Reputation: 1093
I have a data frame df with a column name - Company. Few examples of the company names are: ABC Inc., XYZ Gmbh, PQR Ltd, JKL Limited etc. I want a list of all the suffixes (Inc.,Gmbh, Ltd., Limited etc). Please notice that suffix length is always different. There might be companies without any suffix, for example: Apple. I need a complete list of all suffixes from the all the company names, keeping only unique suffixes in the list.
How do I accomplish this task?
Upvotes: 2
Views: 3173
Reputation: 17319
You can use cleanco Python library for that, it has a list of all possible suffixes inside. E.g. it contains all the examples you provided (Inc, Gmbh, Ltd, Limited).
So you can take the suffixes from the library and use them as a dictionary to search in your data, e.g.:
import pandas as pd
company_names = pd.Series(["Apple", "ABS LLC", "Animusoft Corp", "A GMBH"])
suffixes = ["llc", "corp", "abc"] # take from cleanco source code
found = [any(company_names.map(lambda x: x.lower().endswith(' ' + suffix))) for suffix in suffixes]
suffixes_found = [suffix for (suffix, suffix_found) in zip(suffixes, found) if suffix_found]
print suffixes_found # outputs ['llc', 'corp']
Upvotes: 2
Reputation: 1465
This only adds the suffixes when the company name has more than one word as you required.
company_names = ["Apple", "ABS LLC", "Animusoft Corp"]
suffixes = [name.split()[-1] for name in company_names if len(name.split()) > 1]
Now having into account that this doesn't cover the unique requirement. This doesn't cover that you can have a company named like "Be Smart" and "Smart" is not a suffix but part of the name. However this takes care of the unique requirement:
company_names = ["Apple", "ABS LLC", "Animusoft Corp", "BBC Corp"]
suffixes = []
for name in company_names:
if len(name.split()) > 1 and name.split()[-1] not in suffixes:
suffixes.append(name.split()[-1])
Upvotes: 0
Reputation: 210812
try this:
In [36]: df
Out[36]:
Company
0 Google
1 Apple Inc
2 Microsoft Inc
3 ABC Inc.
4 XYZ Gmbh
5 PQR Ltd
6 JKL Limited
In [37]: df.Company.str.extract(r'\s+([^\s]+$)', expand=False).dropna().unique()
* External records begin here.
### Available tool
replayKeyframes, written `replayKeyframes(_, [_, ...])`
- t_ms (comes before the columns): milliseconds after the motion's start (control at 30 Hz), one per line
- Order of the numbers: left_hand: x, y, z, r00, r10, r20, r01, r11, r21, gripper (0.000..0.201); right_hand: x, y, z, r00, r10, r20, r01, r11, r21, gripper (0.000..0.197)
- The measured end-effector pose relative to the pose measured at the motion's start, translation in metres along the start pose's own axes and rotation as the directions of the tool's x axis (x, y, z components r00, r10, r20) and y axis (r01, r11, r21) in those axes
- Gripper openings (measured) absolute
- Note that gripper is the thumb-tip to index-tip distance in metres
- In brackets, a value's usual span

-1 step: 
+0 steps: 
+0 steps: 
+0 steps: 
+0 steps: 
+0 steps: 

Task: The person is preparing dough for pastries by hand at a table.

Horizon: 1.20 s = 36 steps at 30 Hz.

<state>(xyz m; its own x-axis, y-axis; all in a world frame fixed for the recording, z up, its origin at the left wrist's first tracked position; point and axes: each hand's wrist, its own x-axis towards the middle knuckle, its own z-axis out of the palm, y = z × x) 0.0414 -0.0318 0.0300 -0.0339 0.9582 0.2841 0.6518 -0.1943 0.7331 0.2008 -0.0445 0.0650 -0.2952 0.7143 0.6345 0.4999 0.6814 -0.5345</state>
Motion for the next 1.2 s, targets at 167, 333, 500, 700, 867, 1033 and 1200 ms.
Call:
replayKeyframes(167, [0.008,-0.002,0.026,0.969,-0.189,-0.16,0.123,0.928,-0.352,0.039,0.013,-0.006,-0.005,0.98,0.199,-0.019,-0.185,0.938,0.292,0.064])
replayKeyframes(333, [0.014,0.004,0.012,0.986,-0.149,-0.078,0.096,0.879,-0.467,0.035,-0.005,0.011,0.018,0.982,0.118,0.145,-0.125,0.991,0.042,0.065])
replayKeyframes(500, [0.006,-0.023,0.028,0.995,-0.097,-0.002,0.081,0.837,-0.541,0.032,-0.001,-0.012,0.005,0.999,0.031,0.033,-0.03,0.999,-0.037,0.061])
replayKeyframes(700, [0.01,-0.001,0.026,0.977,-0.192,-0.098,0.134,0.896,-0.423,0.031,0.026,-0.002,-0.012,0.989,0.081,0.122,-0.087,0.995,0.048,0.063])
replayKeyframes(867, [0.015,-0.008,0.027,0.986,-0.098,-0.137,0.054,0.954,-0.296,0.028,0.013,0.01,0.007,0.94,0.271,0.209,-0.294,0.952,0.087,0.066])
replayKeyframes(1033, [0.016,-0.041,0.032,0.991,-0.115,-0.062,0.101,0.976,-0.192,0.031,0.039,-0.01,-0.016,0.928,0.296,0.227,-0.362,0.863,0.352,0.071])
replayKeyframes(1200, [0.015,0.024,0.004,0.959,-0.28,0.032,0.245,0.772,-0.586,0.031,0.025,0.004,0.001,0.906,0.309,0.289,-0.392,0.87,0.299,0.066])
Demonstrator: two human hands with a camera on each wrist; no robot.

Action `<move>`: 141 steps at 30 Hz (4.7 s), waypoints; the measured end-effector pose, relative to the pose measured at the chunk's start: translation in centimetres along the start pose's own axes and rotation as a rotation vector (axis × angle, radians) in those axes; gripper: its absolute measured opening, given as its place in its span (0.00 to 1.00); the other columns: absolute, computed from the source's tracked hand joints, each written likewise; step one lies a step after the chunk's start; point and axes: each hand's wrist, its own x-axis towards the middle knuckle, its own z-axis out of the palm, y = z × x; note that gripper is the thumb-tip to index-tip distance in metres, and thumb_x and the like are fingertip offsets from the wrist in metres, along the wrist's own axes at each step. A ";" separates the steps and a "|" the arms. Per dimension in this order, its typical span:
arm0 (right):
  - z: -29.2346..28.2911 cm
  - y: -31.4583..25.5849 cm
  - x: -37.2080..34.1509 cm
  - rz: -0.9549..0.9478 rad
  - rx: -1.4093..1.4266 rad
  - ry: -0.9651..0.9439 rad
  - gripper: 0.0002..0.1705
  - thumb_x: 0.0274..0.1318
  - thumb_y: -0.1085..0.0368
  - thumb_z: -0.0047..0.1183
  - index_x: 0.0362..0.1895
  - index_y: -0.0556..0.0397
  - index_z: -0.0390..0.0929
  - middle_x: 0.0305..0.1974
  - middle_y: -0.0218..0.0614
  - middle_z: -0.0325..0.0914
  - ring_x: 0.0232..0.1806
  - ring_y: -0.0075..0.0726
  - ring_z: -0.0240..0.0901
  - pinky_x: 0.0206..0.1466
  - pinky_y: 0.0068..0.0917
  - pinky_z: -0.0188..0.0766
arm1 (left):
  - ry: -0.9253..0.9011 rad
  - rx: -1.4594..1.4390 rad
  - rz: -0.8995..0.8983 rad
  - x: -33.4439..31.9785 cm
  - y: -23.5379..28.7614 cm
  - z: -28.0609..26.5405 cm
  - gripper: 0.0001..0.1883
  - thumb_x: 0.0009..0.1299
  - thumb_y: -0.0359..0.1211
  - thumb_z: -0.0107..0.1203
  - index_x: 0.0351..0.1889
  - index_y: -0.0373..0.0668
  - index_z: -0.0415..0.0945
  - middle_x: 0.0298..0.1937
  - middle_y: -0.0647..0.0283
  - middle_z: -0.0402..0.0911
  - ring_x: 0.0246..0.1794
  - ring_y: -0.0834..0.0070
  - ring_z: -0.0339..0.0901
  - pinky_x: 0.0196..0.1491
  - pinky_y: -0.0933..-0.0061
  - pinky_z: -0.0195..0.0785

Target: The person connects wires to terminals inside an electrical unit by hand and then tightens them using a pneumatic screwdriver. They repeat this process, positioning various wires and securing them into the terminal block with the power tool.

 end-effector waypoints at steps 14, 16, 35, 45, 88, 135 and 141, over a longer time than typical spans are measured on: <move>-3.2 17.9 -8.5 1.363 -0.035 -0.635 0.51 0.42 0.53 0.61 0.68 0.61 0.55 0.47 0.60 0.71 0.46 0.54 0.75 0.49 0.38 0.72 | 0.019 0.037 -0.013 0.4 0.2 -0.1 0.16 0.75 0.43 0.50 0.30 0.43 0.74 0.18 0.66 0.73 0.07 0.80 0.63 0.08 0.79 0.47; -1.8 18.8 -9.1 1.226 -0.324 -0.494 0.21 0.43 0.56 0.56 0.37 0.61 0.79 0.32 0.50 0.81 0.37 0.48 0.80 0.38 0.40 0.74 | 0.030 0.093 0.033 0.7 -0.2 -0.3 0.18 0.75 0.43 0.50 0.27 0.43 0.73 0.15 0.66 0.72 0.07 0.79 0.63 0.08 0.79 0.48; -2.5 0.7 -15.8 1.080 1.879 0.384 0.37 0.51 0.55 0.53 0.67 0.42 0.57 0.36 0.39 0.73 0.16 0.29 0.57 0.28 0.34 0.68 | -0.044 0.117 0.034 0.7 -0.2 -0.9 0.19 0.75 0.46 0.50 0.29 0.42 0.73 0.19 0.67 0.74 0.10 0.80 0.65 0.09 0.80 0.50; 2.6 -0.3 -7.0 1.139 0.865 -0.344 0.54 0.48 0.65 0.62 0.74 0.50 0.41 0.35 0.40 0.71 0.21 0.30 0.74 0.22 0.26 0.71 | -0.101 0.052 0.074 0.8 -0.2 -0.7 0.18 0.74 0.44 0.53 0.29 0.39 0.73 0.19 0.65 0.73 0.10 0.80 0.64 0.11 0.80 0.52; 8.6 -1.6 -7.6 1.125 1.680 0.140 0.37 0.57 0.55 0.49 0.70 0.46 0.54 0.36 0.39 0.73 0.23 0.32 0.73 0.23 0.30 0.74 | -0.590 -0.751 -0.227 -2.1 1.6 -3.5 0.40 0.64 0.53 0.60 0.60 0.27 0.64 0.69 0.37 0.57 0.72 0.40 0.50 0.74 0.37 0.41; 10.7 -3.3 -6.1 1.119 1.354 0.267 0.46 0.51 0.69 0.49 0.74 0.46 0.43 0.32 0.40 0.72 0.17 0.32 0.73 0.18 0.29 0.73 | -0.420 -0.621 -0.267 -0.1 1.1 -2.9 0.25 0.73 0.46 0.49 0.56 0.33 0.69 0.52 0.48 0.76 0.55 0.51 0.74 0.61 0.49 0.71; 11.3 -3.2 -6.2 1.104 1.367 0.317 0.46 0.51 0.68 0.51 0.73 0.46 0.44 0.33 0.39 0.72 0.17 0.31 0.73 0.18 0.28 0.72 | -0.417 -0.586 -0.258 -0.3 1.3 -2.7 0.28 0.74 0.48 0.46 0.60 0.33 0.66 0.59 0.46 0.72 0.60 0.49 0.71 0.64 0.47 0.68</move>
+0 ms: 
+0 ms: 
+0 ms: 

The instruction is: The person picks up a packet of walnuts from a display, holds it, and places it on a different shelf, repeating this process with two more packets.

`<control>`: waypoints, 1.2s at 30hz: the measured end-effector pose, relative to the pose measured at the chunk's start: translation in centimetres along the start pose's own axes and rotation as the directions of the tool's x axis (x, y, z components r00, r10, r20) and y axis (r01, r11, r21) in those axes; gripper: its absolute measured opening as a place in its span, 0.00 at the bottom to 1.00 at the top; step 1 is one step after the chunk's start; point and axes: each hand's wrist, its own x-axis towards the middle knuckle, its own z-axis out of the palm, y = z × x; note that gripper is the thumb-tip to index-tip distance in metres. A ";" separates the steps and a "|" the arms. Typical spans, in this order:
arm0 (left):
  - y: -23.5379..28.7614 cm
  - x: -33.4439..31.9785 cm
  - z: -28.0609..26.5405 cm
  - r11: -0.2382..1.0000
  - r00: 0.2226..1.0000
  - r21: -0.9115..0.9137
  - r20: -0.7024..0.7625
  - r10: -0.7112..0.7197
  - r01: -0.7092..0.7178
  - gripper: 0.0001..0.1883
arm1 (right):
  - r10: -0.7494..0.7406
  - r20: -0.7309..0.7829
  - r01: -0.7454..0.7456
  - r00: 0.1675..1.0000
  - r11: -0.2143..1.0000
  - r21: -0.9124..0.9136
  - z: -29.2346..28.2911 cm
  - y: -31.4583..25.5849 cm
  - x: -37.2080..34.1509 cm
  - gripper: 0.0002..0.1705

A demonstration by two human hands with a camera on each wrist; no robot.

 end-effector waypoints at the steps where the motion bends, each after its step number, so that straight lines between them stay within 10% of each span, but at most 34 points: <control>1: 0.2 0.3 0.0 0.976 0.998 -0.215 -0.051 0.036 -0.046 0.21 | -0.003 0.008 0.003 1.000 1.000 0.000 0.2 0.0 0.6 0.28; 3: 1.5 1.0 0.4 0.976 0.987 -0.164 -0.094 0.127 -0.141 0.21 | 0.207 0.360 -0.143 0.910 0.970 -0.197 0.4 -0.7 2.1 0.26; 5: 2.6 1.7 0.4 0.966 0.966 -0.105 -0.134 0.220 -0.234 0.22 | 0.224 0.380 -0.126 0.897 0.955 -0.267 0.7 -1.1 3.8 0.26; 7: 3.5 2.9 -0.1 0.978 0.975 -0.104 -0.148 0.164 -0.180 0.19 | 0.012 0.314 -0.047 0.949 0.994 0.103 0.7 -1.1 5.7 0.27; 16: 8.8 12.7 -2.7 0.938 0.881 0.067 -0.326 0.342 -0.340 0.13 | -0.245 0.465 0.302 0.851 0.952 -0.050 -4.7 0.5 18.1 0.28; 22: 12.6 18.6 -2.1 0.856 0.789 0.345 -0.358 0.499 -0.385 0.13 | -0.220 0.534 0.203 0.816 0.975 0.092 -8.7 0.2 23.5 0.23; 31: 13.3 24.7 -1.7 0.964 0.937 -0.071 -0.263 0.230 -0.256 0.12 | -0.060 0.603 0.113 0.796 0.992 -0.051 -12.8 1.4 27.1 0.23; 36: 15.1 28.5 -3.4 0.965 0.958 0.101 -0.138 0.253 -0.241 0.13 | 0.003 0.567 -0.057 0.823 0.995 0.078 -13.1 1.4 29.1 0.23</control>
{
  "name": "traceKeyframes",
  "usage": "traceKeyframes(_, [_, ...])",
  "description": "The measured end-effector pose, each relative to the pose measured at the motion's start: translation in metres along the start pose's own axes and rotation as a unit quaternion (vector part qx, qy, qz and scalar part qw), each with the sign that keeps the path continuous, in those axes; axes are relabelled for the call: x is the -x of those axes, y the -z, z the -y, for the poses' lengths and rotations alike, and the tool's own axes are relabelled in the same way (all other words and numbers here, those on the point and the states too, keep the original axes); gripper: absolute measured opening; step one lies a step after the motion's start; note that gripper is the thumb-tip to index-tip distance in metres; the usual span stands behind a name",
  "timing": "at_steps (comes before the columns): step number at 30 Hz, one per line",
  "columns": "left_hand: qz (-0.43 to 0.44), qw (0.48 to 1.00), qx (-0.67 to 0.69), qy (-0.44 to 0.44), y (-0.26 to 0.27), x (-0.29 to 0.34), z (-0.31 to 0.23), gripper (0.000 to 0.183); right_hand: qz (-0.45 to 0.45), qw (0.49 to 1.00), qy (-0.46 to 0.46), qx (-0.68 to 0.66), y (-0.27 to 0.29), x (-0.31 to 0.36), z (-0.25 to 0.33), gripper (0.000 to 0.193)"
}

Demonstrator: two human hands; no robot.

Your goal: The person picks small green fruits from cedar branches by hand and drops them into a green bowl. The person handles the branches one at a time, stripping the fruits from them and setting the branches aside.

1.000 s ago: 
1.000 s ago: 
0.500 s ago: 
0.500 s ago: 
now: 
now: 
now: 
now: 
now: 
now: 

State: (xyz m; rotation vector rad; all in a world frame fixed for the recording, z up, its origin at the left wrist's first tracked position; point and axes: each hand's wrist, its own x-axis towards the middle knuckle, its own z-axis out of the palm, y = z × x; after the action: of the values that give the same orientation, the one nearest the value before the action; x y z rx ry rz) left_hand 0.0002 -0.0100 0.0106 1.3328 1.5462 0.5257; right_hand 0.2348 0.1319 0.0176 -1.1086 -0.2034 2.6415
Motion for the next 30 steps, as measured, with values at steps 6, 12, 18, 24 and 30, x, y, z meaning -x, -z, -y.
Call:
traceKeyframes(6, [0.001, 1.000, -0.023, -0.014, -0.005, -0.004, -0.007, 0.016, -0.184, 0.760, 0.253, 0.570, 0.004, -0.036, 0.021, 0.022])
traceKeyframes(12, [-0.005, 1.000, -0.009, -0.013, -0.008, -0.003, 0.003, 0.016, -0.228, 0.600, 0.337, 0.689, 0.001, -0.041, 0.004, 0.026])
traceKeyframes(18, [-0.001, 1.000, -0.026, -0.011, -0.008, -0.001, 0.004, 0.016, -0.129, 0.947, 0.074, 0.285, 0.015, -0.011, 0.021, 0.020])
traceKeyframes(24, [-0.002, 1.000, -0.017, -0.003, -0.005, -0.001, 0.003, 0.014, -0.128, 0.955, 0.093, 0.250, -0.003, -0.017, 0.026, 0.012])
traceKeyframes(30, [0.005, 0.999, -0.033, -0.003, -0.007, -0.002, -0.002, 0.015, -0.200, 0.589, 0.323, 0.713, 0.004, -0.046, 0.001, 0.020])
Out[37]: array(['Inc', 'Inc.', 'Gmbh', 'Ltd', 'Limited'], dtype=object)
or ignoring punctuation:
In [38]: import string
In [39]: df.Company.str.replace('['+string.punctuation+']+','')
Out[39]:
0 Google
1 Apple Inc
2 Microsoft Inc
3 ABC Inc
4 XYZ Gmbh
5 PQR Ltd
6 JKL Limited
Name: Company, dtype: object
In [40]: df.Company.str.replace('['+string.punctuation+']+','').str.extract(r'\s+([^\s]+$)', expand=False).dropna().unique()
Out[40]: array(['Inc', 'Gmbh', 'Ltd', 'Limited'], dtype=object)
export result into Excel file:
data = df.Company.str.replace('['+string.punctuation+']+','').str.extract(r'\s+([^\s]+$)', expand=False).dropna().unique()
res = pd.DataFrame(data, columns=['Comp_suffix'])
res.to_excel(r'/path/to/file.xlsx', index=False)
Upvotes: 2
Reputation: 60944
So you want the last word of the Company name, assuming the company has a name more than one word long?
set(name_list[-1] for name_list in map(str.split, company_names) if len(name_list) > 1)
The [-1]
gets the last word. str.split
splits on spaces. I've never used pandas, so getting company_names
might be the hard part of this.
Upvotes: 0